Brown v. Foster

113 Mass. 136
CourtMassachusetts Supreme Judicial Court
DecidedSeptember 15, 1873
StatusPublished
Cited by93 cases

This text of 113 Mass. 136 (Brown v. Foster) is published on Counsel Stack Legal Research, covering Massachusetts Supreme Judicial Court primary law. Counsel Stack provides free access to over 12 million legal documents including statutes, case law, regulations, and constitutions.

Bluebook
Brown v. Foster, 113 Mass. 136 (Mass. 1873).

Opinion

Devens, J.

There was evidence at the trial to show that the contract between the parties was an express contract, and by the terms of it the plaintiff agreed to make and deliver to the defendant upon a day certain a suit of clothes, which were to be made to the' satisfaction of the defendant. The clothes were made and delivered upon the day specified, but were not to the satisfaction of the defendant, who declined to accept and promptly returned the same. If the plaintiff saw fit to do work upon articles for the defendant and to furnish materials therefor, contracting that the articles when manufactured should be satisfactory to [139]*139the defendant, he can recover only upon the contract as it was made; and even if the articles furnished by him were such that the other party ought to have been satisfied with them, it was yet in the power of the other to reject them as unsatisfactory. It is not for any one else to decide whether a refusal to accept Is or is not reasonable, when the contract permits the defendant to decide himself whether the articles furnished are to his satisfaction. Although the compensation of the plaintiff for valuable service and materials may thus be dependent upon the caprice of another who unreasonably refuses to accept the articles manufactured, yet he cannot be relieved from the contract into which he has voluntarily entered. McCarren v. McNulty, 7 Gray, 139.

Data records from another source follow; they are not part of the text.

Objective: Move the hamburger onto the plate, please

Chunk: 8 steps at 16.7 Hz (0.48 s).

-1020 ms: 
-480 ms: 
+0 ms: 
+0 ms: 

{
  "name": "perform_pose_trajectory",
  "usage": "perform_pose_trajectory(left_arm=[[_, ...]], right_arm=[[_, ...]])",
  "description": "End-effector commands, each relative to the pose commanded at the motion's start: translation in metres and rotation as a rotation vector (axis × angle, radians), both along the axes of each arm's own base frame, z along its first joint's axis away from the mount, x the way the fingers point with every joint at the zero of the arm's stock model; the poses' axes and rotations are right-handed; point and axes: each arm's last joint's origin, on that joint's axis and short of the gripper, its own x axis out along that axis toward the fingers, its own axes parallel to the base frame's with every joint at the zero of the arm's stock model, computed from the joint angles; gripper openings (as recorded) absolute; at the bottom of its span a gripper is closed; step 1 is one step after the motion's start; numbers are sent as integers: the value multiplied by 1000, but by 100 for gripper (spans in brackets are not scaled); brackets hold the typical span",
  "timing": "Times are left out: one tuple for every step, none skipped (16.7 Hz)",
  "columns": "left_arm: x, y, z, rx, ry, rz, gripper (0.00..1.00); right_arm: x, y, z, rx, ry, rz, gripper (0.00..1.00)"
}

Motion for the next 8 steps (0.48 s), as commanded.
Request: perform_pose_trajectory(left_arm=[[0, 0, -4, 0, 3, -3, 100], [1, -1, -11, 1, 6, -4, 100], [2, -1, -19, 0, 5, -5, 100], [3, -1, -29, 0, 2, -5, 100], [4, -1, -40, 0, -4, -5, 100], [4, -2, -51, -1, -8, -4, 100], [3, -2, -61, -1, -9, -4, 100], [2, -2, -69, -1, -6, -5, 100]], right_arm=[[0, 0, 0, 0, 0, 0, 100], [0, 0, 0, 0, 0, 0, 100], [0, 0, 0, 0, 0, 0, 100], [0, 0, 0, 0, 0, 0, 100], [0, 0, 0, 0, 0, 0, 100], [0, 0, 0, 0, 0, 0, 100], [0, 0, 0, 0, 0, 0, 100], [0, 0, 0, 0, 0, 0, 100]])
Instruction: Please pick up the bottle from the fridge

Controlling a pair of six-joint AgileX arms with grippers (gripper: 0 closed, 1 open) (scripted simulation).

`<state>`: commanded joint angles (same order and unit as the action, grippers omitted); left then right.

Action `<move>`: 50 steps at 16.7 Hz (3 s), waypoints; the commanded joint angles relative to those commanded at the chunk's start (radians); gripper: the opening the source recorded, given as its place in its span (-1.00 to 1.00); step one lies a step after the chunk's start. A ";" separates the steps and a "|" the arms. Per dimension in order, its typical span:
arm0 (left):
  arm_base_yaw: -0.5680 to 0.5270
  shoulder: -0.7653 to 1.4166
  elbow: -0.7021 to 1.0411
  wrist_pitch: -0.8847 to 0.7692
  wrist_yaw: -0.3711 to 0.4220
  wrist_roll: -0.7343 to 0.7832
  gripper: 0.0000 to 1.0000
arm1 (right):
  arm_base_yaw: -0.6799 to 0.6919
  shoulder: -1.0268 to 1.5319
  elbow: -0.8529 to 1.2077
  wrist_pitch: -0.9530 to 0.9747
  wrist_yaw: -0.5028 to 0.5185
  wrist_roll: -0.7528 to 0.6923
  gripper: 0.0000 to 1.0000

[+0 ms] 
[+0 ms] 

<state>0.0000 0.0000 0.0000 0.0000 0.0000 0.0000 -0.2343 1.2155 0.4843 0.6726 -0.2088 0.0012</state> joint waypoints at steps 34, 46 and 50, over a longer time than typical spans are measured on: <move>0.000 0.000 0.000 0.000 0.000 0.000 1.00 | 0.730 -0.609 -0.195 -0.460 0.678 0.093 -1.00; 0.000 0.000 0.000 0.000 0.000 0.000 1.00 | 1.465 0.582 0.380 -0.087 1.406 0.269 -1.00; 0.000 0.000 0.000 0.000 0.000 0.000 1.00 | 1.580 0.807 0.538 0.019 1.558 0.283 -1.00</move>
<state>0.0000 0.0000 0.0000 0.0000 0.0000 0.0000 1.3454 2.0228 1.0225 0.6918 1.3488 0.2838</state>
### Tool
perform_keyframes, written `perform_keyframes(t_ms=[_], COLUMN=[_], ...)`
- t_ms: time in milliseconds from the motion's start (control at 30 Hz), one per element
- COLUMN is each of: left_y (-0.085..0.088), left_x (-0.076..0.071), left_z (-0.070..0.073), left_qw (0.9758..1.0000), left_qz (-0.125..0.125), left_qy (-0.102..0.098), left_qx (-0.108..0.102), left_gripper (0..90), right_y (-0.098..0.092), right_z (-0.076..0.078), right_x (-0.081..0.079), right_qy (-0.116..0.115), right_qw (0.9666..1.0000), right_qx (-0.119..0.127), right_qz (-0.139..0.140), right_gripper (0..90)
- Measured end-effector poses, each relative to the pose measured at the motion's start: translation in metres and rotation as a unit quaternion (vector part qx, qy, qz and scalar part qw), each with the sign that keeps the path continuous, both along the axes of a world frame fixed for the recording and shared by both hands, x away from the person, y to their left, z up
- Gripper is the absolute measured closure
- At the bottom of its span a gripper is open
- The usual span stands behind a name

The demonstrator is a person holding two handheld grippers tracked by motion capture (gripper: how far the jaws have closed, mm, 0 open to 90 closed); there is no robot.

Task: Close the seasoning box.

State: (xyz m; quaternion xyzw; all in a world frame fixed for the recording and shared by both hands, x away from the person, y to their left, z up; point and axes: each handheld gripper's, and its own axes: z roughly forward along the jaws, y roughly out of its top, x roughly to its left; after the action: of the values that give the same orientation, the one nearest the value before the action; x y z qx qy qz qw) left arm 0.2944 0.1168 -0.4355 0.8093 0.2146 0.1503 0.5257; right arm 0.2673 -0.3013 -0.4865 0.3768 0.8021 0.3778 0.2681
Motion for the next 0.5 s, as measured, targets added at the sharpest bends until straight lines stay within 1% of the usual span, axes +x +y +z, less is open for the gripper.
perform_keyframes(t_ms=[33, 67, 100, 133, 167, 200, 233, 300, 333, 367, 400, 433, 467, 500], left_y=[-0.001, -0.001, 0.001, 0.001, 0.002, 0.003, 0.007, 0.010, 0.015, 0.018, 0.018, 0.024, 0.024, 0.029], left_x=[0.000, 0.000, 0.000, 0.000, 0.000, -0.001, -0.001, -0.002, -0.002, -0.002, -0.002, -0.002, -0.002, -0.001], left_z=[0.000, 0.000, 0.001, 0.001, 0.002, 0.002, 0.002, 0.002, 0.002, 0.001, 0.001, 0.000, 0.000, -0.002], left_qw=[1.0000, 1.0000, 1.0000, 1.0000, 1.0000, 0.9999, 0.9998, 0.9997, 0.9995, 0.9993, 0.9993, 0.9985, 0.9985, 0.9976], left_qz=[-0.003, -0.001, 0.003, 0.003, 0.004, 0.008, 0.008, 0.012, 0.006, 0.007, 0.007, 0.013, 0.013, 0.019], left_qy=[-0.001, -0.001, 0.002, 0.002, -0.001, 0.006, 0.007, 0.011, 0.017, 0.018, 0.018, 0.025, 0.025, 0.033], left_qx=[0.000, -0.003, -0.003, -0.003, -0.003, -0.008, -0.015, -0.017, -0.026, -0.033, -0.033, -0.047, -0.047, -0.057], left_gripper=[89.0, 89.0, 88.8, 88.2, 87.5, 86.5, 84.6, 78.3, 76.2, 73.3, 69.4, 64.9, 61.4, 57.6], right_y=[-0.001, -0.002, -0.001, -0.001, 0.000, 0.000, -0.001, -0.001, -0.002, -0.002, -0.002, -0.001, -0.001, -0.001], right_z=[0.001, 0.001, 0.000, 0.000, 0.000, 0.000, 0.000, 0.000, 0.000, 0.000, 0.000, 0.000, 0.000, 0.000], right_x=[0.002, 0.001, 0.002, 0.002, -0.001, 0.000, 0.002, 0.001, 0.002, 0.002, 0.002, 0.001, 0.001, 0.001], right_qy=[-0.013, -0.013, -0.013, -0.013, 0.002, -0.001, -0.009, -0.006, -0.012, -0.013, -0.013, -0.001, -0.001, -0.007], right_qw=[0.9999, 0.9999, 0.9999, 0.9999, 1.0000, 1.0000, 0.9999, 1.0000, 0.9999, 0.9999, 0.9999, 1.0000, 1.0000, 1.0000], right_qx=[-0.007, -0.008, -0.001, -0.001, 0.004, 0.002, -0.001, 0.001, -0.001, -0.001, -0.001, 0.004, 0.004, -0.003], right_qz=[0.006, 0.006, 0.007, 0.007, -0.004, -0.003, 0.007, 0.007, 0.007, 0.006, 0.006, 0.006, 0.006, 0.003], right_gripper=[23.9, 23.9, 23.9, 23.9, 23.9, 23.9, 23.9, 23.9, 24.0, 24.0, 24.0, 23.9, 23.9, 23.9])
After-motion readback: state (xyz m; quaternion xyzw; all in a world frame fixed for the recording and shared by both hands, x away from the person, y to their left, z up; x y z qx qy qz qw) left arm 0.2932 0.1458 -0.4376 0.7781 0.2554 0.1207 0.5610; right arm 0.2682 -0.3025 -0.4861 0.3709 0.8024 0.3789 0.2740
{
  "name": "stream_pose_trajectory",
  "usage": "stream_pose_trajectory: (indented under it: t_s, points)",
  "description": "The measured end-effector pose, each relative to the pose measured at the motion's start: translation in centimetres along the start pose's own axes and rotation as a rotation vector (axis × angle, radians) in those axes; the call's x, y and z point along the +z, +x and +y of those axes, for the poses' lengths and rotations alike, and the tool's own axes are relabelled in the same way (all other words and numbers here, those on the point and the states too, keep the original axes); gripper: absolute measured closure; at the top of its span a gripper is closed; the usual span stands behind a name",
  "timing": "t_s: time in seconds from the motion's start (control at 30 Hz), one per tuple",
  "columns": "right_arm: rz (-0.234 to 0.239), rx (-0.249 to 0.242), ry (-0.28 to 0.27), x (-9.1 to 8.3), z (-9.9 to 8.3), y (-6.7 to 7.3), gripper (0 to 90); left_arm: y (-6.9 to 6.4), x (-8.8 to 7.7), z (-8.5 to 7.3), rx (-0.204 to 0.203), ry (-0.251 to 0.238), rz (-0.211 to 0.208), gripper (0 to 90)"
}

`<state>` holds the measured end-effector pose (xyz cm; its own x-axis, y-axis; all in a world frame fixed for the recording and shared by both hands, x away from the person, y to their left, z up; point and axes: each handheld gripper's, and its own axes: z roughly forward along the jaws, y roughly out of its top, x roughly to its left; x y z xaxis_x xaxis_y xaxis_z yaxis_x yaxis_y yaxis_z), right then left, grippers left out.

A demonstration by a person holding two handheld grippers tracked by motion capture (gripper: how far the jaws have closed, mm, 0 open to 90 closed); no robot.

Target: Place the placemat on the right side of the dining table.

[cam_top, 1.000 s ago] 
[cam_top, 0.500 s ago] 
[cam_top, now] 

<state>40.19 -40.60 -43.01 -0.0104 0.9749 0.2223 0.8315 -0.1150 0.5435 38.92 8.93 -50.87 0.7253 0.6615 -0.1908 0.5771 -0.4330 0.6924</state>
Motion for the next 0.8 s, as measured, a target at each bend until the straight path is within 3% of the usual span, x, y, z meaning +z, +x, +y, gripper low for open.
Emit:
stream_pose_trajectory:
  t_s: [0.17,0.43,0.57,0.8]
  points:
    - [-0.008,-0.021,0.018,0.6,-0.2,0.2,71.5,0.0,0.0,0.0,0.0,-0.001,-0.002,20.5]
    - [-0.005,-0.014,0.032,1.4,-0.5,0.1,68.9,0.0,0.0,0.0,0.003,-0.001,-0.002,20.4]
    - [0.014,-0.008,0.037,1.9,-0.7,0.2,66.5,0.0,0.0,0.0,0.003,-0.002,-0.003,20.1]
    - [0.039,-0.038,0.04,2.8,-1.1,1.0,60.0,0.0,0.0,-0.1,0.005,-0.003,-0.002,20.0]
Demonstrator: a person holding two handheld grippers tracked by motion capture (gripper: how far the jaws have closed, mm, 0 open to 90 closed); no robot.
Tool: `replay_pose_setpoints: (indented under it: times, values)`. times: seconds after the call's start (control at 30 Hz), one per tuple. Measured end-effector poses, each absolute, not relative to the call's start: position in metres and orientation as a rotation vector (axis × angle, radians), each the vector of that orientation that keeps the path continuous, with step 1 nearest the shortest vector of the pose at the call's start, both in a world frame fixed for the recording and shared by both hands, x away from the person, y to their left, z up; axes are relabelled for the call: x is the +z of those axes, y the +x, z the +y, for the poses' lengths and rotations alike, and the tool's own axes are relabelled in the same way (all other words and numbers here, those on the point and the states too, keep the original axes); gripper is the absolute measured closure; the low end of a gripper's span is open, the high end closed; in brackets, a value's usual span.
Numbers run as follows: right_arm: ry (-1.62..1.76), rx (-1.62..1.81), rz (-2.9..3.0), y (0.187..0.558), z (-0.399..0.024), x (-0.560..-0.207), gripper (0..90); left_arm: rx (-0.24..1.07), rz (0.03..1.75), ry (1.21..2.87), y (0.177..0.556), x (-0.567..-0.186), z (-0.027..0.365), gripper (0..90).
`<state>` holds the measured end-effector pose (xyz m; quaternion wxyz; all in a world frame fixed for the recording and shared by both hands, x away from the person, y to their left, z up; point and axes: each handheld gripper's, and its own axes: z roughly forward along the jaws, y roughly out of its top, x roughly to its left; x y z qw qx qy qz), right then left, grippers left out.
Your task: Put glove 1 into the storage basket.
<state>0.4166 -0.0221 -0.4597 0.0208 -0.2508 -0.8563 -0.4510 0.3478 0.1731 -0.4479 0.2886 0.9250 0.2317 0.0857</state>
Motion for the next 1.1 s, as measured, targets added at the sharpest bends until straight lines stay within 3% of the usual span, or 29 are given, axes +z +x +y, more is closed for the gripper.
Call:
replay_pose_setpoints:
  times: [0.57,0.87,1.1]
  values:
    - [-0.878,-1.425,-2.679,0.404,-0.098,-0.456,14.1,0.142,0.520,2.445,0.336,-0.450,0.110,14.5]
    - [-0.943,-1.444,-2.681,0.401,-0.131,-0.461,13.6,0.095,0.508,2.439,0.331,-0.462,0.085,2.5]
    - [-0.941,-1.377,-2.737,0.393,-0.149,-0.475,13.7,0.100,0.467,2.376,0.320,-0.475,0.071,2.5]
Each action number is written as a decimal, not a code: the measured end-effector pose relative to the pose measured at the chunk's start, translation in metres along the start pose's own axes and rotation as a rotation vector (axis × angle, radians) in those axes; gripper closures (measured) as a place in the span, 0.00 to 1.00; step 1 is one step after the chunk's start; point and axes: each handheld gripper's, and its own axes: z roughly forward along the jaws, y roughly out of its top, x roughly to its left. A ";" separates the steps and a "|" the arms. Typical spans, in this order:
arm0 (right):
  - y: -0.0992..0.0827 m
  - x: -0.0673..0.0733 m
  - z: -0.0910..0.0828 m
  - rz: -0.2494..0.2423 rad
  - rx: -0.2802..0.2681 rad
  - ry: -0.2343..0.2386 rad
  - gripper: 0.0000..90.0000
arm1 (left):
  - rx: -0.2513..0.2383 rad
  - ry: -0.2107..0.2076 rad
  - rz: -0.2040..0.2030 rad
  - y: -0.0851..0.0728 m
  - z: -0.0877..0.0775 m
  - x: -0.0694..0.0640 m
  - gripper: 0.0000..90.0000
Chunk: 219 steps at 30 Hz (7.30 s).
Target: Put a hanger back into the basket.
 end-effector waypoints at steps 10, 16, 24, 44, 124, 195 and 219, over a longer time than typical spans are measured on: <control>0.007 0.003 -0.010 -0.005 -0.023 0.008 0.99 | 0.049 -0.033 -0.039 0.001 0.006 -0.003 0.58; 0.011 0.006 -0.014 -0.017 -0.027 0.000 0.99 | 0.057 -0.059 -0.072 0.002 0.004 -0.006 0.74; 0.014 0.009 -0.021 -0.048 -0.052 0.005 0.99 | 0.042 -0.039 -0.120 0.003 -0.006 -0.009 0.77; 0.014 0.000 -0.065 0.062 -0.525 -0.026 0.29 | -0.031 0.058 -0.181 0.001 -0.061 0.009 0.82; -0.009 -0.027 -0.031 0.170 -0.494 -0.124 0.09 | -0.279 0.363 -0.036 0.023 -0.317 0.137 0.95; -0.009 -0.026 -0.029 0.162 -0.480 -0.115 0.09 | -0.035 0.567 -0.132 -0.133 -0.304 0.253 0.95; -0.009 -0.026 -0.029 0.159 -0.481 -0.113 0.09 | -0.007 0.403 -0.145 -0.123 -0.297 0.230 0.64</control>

When an express contract like that shown in the present case was proved to have been made between parties, it was not competent to control it by evidence of a usage. It may be that the very object of the express contract was to avoid the effect of such usage, and no evidence of usage can be admitted to contradict the terms of a contract, or control its legal interpretation and effect. Dickinson v. Gay, 7 Allen, 29, 31. The evidence admitted was of this description. Exceptions sustained.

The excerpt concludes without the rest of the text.